The CMS collaboration foresees an exchange of its pixel detector in the extended winter shutdown 2016/2017. The new pixel detector will have one more detection layer, leading to almost twice the number of electronics channels. Powering this future detector is a challenge. The power that would be lost on the 50m long supply cables would exceed the power actually required by the detector, and the total power would surpass the capability of the power supplies. Also the heat load in the existing cable channels is a concern. The pixel detector will therefore be powered with the DC-DC conversion technique, in which the power is delivered at a higher voltage – and thus with lower current – to the detector, and locally converted into the voltage required by the electronics. In our case, DC-DC converters provide a conversion ratio of 3-4, reducing cable losses by a factor of about ten.
Our DC-DC converters are based on the FEAST2 ASIC by CERN. They will be installed on the service structures, at distances between 0.5m and 2m from the pixel modules, and outside the sensitive volume of the tracker. About 1200 DC-DC converters will be installed in total. One DC-DC converter powers between one and four pixel modules.
The converter concept has been optimized for the conditions in the CMS pixel detector. For example, very tight space constraints required a challenging shape of the converter envelope, and thermal management must take into account that the converters will be cooled through a CO2 cooling system. Voltage drops between the DC-DC converters and the pixel modules must be limited for all load conditions. The remote control of the DC-DC converters had to be integrated into the existing control architecture of the pixel detector.
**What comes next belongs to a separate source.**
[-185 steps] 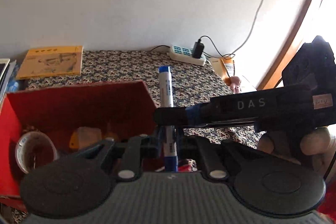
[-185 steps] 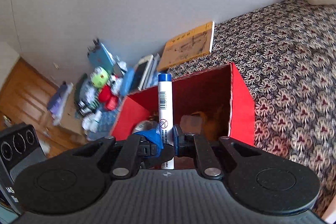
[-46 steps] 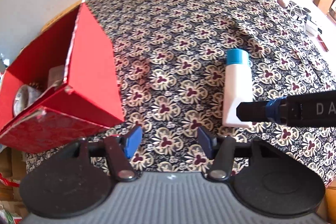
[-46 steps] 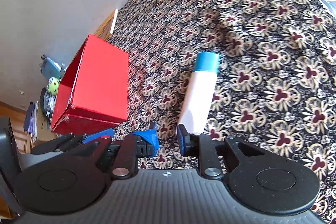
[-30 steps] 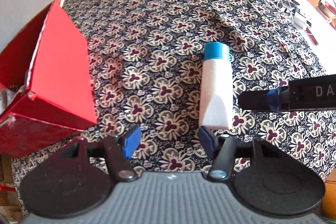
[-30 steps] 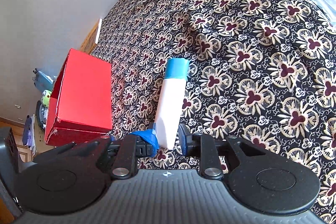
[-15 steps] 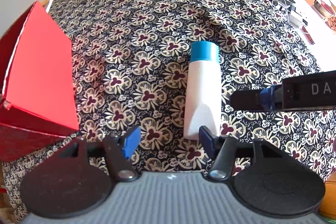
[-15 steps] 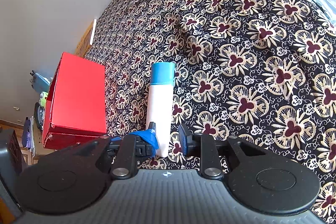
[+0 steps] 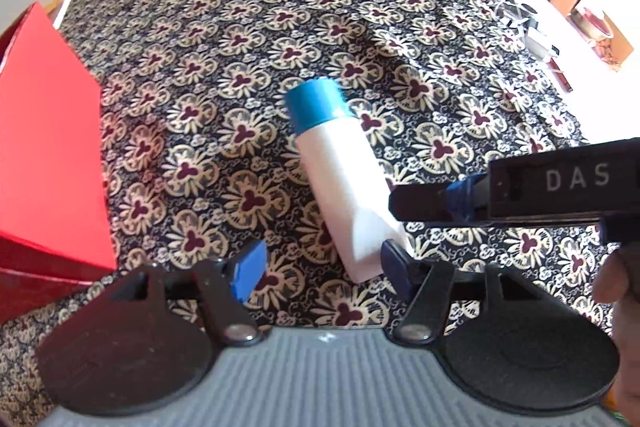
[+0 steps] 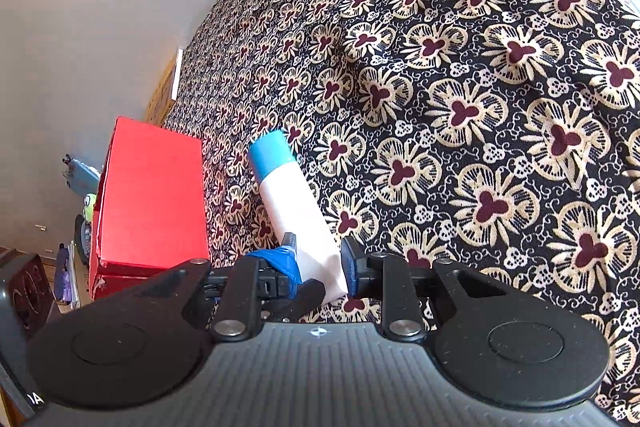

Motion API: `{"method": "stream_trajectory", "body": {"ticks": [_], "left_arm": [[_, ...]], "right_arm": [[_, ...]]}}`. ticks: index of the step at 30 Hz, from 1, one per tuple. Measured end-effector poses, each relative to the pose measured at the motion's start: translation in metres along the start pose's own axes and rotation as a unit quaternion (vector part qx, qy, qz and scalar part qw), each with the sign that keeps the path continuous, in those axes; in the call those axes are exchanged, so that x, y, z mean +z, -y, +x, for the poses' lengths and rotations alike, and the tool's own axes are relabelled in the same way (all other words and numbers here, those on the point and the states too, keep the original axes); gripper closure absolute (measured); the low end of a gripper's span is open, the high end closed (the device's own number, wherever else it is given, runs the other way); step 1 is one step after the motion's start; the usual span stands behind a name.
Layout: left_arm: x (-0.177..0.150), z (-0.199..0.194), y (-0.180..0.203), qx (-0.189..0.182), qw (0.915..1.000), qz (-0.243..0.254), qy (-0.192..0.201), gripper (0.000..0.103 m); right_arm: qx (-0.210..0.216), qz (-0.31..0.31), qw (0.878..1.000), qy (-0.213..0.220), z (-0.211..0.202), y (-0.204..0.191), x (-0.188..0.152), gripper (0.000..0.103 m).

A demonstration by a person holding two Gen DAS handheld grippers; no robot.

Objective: Organize rigid objects
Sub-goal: 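Lower the right tool around the blue-capped white bottle and close on it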

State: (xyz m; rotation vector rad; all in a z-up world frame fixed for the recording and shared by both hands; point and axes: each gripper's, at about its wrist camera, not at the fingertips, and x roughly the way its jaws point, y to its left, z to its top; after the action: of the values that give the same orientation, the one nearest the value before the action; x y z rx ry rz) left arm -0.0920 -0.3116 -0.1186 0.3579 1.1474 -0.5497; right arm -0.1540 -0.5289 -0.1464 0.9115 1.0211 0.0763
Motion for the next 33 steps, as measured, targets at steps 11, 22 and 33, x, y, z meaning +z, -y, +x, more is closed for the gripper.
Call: {"method": "stream_trajectory", "body": {"ticks": [11,22,33], "left_arm": [[0.008,0.005,-0.01,-0.066,0.9978,0.0,0.004,0.039],[0.011,0.014,-0.024,-0.081,0.9967,-0.003,-0.006,0.038],[0.023,0.021,-0.027,-0.048,0.9988,0.001,-0.002,0.037]], "right_arm": [[-0.004,-0.009,1.0,-0.011,0.019,-0.013,0.008,0.095],[0.013,-0.008,0.999,-0.036,0.052,-0.029,0.011,0.095],[0.02,-0.001,1.0,-0.02,0.065,-0.029,0.036,0.095]]}}
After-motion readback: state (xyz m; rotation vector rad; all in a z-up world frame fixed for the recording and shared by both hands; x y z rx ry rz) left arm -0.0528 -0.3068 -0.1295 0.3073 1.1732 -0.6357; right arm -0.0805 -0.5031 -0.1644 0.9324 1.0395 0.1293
The concept of the pixel power system is fully worked out and most components exist in their final version. The concept will be described and the performance of the components be presented, including the DC-DC converters, the bus board for the DC-DC converters, PCBs for further power distribution to the detector modules and for the remote control of DC-DC converters, and the power supplies. Mass production has started with a pre-series of 200 DC-DC converters, and will continue until early next year. Results of the quality control, including active thermal cycling, of a significant number of DC-DC converters will be available at the time of the conference, and will be summarized.
System tests will be presented in which the complete system is used to power the new, digital pixel modules. In these tests 26 DC-DC converters are powered from one bus board under full load, using the final power supply, cooling concept and cabling to the pixel module. This allows studying transient behaviour and failure modes with a realistic fraction of the system. This is also interesting in view of a potential use of DC-DC converters in the CMS Outer Tracker at Phase-2.